* _Instructions to follow_:
Would you reproduce every line of the material exactly?

* _Data segment_:

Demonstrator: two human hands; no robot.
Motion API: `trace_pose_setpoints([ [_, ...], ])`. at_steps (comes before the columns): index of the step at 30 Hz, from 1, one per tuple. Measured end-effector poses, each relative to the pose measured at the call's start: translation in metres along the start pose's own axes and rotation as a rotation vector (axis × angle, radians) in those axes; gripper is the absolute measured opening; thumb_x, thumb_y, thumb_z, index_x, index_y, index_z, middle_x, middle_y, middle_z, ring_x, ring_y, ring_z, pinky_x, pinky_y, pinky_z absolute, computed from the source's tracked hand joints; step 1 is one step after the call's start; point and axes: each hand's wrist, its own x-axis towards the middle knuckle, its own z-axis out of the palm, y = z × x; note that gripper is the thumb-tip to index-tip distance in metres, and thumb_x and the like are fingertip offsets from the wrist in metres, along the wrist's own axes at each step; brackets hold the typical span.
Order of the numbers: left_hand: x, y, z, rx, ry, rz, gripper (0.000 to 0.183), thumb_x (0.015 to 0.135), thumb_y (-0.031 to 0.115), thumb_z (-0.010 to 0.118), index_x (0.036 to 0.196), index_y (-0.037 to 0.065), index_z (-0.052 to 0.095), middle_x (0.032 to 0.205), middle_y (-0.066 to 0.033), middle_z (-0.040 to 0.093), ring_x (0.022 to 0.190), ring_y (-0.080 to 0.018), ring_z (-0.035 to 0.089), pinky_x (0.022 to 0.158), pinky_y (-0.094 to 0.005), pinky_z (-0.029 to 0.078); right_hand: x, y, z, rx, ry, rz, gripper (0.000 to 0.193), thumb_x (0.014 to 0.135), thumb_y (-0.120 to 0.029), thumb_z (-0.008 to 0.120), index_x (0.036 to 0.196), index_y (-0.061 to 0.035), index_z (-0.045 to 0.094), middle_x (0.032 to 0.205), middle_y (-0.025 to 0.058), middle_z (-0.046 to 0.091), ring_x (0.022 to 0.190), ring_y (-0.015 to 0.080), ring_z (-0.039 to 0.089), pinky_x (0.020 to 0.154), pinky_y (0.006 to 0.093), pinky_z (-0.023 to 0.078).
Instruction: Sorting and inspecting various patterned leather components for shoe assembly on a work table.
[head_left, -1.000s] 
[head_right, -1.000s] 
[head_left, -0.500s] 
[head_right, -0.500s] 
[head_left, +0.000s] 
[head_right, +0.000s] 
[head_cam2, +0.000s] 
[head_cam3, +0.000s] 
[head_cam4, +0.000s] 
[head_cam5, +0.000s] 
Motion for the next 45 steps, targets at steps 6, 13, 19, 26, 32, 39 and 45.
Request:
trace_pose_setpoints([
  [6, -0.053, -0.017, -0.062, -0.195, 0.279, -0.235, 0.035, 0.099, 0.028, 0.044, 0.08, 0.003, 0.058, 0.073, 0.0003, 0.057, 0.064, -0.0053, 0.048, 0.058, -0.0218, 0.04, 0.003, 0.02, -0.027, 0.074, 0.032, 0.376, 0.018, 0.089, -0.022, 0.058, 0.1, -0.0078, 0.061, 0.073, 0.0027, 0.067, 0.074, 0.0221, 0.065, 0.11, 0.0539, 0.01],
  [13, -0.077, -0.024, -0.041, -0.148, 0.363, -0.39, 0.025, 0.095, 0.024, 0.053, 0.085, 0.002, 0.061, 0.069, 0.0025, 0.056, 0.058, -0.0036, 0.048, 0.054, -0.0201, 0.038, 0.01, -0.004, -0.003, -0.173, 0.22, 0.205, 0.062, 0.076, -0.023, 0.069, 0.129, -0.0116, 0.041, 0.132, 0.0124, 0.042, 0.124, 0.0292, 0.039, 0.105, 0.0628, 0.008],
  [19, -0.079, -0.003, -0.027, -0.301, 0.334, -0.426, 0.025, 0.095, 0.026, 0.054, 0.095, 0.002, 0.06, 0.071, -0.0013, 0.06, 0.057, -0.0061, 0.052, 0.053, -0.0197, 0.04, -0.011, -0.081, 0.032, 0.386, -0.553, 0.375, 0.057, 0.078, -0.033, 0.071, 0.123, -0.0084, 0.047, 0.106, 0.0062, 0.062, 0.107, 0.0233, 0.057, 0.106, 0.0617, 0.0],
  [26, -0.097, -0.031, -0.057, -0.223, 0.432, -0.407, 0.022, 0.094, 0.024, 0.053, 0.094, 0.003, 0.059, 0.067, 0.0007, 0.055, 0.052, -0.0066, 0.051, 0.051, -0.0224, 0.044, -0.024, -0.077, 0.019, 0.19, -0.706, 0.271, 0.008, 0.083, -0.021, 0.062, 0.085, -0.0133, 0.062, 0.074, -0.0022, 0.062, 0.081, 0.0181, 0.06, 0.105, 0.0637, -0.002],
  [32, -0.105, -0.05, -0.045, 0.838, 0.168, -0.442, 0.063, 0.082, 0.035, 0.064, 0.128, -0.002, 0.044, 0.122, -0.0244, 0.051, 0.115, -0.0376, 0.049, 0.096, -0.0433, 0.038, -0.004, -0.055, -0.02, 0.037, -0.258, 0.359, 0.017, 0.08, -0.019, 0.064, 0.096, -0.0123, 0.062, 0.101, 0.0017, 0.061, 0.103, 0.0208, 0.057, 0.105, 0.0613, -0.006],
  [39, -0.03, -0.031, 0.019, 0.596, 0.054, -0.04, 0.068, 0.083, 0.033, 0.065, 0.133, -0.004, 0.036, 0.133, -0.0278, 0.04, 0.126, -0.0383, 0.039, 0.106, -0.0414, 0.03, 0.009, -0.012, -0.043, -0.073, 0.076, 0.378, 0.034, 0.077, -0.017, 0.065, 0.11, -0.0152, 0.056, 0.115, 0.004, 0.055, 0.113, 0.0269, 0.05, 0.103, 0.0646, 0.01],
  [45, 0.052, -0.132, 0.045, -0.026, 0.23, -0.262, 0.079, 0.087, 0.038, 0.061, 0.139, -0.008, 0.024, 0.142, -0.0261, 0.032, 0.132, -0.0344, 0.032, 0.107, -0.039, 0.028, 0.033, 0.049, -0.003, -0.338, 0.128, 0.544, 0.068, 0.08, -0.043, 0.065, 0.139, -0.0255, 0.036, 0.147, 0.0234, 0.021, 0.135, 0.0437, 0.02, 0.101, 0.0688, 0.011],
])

* _Task solution_:
Demonstrator: two human hands; no robot.
Motion API: `trace_pose_setpoints([ [_, ...], ])`. at_steps (comes before the columns): index of the step at 30 Hz, from 1, one per tuple. Measured end-effector poses, each relative to the pose measured at the call's start: translation in metres along the start pose's own axes and rotation as a rotation vector (axis × angle, radians) in those axes; gripper is the absolute measured opening; thumb_x, thumb_y, thumb_z, index_x, index_y, index_z, middle_x, middle_y, middle_z, ring_x, ring_y, ring_z, pinky_x, pinky_y, pinky_z absolute, computed from the source's tracked hand joints; step 1 is one step after the call's start; point and axes: each hand's wrist, its own x-axis towards the middle knuckle, its own z-axis out of the palm, y = z × x; note that gripper is the thumb-tip to index-tip distance in metres, and thumb_x and the like are fingertip offsets from the wrist in metres, along the wrist's own axes at each step; brackets hold the typical span.
Order of the numbers: left_hand: x, y, z, rx, ry, rz, gripper (0.000 to 0.183), thumb_x (0.015 to 0.135), thumb_y (-0.031 to 0.115), thumb_z (-0.010 to 0.118), index_x (0.036 to 0.196), index_y (-0.037 to 0.065), index_z (-0.052 to 0.095), middle_x (0.032 to 0.205), middle_y (-0.066 to 0.033), middle_z (-0.040 to 0.093), ring_x (0.022 to 0.190), ring_y (-0.080 to 0.018), ring_z (-0.035 to 0.089), pinky_x (0.022 to 0.158), pinky_y (-0.094 to 0.005), pinky_z (-0.029 to 0.078); right_hand: x, y, z, rx, ry, rz, gripper (0.000 to 0.193), thumb_x (0.014 to 0.135), thumb_y (-0.120 to 0.029), thumb_z (-0.008 to 0.120), index_x (0.036 to 0.196), index_y (-0.061 to 0.035), index_z (-0.045 to 0.094), middle_x (0.032 to 0.205), middle_y (-0.025 to 0.058), middle_z (-0.046 to 0.091), ring_x (0.022 to 0.190), ring_y (-0.015 to 0.080), ring_z (-0.039 to 0.089), pinky_x (0.020 to 0.154), pinky_y (0.006 to 0.093), pinky_z (-0.023 to 0.078).
Instruction: Sorting and inspecting various patterned leather components for shoe assembly on a work table.
[head_left, -1.000s] 
[head_right, -1.000s] 
[head_left, -0.500s] 
[head_right, -0.500s] 
[head_left, +0.000s] 
[head_right, +0.000s] 
[head_cam2, +0.000s] 
[head_cam3, +0.000s] 
[head_cam4, +0.000s] 
[head_cam5, +0.000s] 
Motion for the next 45 steps, targets at steps 6, 13, 19, 26, 32, 39 and 45.
Request:
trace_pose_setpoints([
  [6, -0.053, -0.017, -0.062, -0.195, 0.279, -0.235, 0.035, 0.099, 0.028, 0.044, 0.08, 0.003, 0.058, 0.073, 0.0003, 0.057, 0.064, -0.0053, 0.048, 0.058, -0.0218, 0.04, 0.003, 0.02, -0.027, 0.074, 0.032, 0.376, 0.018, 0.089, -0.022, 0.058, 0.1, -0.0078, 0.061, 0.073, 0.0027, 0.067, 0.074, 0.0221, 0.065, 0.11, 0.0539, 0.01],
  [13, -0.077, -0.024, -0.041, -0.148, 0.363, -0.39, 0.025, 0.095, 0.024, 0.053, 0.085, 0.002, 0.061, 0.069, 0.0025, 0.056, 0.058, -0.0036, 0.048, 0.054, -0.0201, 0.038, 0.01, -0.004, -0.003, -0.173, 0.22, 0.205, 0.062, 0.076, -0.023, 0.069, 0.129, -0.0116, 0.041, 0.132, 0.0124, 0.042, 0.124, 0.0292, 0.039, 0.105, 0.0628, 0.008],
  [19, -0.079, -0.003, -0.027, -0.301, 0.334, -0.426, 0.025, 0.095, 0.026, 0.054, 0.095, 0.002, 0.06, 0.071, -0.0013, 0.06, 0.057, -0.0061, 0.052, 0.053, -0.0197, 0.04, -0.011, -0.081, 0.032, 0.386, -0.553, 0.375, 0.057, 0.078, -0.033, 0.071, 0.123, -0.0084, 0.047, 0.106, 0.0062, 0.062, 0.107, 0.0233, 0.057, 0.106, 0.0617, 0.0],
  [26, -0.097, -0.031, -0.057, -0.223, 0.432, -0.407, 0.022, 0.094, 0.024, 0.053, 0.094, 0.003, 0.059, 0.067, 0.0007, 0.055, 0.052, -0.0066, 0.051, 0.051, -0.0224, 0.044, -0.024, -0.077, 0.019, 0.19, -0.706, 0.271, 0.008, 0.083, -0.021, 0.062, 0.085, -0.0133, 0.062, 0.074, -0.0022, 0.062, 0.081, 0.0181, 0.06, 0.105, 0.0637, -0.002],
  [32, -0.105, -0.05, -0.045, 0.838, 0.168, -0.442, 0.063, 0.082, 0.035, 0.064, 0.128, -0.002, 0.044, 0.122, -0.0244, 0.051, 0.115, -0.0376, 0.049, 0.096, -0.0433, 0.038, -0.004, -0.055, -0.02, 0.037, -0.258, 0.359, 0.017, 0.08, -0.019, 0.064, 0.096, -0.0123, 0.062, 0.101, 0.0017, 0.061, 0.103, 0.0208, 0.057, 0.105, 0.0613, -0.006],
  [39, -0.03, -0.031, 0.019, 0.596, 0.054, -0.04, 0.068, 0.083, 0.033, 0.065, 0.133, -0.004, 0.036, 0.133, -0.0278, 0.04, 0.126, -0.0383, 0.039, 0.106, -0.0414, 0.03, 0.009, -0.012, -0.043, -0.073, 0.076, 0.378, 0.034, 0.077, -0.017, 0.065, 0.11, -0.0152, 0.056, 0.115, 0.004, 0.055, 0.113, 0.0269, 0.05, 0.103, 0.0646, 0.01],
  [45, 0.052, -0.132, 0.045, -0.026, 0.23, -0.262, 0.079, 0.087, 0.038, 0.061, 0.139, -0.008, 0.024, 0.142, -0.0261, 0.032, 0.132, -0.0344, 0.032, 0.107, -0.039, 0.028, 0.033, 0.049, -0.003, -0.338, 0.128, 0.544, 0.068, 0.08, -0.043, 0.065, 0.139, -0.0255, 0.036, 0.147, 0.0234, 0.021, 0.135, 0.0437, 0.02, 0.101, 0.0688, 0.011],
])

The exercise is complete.